▸ Assignment: Whenever "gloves" appears in a line, please copy that line from the data.

◇ ◇ ◇

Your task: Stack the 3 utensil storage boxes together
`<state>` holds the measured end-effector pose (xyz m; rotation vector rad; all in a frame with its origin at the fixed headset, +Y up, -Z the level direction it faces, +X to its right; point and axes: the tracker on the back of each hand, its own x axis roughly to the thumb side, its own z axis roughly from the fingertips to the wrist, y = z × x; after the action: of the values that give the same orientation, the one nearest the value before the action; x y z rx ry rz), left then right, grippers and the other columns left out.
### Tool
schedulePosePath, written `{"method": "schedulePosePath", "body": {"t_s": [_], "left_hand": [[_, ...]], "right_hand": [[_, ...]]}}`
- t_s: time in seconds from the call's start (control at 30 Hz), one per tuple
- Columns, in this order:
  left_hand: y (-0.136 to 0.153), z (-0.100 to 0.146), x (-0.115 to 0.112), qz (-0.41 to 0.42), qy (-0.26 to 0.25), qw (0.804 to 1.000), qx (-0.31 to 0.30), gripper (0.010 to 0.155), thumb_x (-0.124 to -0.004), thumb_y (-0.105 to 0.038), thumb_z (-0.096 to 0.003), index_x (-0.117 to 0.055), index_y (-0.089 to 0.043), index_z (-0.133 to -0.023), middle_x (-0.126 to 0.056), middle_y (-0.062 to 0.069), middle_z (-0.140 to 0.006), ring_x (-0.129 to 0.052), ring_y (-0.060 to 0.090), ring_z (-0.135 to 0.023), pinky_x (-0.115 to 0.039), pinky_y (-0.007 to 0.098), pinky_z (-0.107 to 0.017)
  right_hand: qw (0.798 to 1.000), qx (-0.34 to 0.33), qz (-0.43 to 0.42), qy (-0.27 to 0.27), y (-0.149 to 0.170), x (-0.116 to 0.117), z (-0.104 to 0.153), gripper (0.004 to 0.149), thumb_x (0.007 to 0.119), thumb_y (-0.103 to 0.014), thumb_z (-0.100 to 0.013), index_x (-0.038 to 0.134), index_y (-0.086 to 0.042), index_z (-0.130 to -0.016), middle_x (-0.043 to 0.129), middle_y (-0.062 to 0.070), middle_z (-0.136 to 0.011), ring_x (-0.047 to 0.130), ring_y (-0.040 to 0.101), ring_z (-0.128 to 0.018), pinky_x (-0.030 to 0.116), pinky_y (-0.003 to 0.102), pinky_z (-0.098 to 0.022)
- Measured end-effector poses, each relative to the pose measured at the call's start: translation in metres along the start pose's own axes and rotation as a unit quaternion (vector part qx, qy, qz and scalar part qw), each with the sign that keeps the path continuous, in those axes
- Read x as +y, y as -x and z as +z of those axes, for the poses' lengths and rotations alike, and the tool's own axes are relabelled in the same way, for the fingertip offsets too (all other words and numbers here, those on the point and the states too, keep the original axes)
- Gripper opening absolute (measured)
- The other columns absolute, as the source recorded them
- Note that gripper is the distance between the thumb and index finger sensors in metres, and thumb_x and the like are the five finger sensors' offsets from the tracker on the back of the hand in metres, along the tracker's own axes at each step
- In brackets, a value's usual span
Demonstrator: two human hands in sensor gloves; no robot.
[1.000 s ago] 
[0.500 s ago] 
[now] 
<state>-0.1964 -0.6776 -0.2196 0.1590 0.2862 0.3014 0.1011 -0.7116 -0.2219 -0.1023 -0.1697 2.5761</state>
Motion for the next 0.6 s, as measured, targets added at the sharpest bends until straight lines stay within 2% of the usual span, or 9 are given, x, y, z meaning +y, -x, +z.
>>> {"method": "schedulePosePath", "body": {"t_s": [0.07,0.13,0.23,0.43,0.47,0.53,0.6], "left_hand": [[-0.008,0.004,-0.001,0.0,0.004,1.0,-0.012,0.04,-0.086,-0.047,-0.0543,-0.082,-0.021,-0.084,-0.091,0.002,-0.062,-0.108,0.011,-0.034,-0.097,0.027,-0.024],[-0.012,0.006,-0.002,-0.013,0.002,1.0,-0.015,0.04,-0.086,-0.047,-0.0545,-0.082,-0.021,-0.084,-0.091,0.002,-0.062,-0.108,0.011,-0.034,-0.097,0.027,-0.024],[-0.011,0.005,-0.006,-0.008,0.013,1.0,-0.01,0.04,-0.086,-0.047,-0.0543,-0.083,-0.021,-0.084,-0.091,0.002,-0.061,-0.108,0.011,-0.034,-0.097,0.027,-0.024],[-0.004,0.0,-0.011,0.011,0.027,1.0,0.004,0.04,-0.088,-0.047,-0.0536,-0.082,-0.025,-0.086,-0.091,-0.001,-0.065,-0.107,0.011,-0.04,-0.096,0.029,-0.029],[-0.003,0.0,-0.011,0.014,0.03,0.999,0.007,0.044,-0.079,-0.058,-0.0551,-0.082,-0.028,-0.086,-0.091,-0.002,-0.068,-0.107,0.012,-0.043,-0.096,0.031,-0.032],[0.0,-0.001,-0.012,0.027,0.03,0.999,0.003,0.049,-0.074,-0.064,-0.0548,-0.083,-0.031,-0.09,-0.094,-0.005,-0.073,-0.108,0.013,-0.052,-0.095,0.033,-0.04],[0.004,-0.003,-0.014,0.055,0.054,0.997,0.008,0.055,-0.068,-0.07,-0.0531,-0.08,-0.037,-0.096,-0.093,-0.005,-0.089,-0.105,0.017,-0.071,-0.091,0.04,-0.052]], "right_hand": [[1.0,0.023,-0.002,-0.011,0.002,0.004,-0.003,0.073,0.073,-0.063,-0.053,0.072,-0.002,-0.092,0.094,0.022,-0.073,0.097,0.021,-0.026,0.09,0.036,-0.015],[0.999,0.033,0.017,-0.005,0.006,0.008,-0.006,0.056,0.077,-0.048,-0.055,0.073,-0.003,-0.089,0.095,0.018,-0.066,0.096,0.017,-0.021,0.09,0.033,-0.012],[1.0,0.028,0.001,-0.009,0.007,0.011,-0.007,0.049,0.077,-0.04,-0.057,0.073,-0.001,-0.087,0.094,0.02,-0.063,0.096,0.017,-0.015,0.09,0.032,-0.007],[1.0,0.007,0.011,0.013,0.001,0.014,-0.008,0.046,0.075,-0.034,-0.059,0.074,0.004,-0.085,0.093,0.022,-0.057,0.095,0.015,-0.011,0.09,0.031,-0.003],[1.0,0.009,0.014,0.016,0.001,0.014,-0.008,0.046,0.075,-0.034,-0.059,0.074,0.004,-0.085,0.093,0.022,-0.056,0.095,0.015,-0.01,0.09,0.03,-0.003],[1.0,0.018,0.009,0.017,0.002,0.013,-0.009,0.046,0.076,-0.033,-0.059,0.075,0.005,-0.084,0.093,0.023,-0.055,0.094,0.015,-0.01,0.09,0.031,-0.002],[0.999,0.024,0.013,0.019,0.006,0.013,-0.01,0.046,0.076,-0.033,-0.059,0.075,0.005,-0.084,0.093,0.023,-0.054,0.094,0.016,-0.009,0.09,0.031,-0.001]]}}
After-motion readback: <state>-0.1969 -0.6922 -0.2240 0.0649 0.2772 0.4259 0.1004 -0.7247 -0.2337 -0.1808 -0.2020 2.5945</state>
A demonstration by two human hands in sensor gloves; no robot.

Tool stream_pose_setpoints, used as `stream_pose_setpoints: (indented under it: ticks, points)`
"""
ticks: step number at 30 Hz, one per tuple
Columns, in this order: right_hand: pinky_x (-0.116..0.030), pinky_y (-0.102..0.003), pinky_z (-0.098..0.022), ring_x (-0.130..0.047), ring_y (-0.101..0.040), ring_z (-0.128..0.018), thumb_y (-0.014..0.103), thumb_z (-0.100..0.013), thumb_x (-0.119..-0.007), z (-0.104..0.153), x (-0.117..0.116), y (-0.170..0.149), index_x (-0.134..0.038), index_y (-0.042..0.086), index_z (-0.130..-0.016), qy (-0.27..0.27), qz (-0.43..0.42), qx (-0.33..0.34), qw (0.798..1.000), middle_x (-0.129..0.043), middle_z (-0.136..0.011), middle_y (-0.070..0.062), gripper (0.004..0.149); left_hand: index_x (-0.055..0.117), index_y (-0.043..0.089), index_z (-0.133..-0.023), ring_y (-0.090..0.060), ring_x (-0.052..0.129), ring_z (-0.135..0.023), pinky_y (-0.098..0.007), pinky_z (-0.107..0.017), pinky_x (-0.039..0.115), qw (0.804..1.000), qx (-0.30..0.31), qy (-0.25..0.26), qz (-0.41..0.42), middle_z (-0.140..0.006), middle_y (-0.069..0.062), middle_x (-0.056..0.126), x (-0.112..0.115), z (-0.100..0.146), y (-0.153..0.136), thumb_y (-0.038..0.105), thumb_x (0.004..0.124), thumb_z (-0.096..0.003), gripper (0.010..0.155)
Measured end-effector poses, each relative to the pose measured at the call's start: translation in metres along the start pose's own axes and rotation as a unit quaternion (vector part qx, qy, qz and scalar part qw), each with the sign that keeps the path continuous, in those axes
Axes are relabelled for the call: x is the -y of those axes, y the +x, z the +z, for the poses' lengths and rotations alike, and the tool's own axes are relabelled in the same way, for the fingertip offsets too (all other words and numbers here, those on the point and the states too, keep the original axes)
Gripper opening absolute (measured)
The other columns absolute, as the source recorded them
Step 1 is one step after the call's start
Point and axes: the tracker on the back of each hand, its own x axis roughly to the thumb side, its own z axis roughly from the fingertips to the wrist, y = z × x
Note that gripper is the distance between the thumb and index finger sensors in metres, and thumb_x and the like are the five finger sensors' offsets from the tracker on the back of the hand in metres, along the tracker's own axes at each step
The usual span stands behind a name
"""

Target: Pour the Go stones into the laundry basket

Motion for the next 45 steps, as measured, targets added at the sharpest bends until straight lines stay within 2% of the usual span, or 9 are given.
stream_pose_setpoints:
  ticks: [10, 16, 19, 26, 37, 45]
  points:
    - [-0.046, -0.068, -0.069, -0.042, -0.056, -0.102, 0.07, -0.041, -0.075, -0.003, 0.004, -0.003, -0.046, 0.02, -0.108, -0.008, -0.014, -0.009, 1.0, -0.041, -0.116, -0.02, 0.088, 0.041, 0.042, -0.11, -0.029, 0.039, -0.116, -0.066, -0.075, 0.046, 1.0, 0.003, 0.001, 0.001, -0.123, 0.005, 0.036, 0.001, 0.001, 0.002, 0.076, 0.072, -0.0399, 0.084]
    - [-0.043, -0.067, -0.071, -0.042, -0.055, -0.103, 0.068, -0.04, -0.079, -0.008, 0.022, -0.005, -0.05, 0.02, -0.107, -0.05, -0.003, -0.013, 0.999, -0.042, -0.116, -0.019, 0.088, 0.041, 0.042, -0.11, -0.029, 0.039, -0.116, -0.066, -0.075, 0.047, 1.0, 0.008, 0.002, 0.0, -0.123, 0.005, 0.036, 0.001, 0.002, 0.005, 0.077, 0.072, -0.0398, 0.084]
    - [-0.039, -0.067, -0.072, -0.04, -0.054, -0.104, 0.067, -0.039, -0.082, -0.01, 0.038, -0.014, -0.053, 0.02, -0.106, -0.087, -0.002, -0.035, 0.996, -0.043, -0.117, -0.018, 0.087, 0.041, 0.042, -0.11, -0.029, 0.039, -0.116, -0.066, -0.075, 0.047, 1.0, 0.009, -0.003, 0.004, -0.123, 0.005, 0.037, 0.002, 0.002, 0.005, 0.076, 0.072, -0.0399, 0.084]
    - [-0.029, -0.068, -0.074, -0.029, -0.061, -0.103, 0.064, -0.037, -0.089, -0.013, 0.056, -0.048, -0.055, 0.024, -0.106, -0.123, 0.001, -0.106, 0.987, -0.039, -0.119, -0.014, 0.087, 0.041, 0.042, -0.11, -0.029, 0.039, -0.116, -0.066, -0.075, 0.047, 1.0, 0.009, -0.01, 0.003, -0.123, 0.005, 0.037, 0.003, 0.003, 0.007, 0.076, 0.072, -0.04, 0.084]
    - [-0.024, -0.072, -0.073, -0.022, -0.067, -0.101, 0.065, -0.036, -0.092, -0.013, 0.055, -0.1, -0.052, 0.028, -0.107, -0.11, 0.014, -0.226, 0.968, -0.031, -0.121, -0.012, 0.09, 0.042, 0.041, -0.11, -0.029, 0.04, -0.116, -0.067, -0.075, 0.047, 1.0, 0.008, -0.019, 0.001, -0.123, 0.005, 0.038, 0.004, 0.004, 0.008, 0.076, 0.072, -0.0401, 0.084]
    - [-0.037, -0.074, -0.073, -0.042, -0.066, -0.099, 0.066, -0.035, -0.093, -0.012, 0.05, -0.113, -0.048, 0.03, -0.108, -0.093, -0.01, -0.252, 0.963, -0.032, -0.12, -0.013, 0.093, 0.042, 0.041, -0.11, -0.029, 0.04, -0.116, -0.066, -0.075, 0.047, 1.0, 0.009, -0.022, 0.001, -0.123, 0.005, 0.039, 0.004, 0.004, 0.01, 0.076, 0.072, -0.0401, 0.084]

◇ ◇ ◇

▸ Exercise result:
Demonstrator: two human hands in sensor gloves; no robot.
A demonstration by two human hands in sensor gloves; no robot.

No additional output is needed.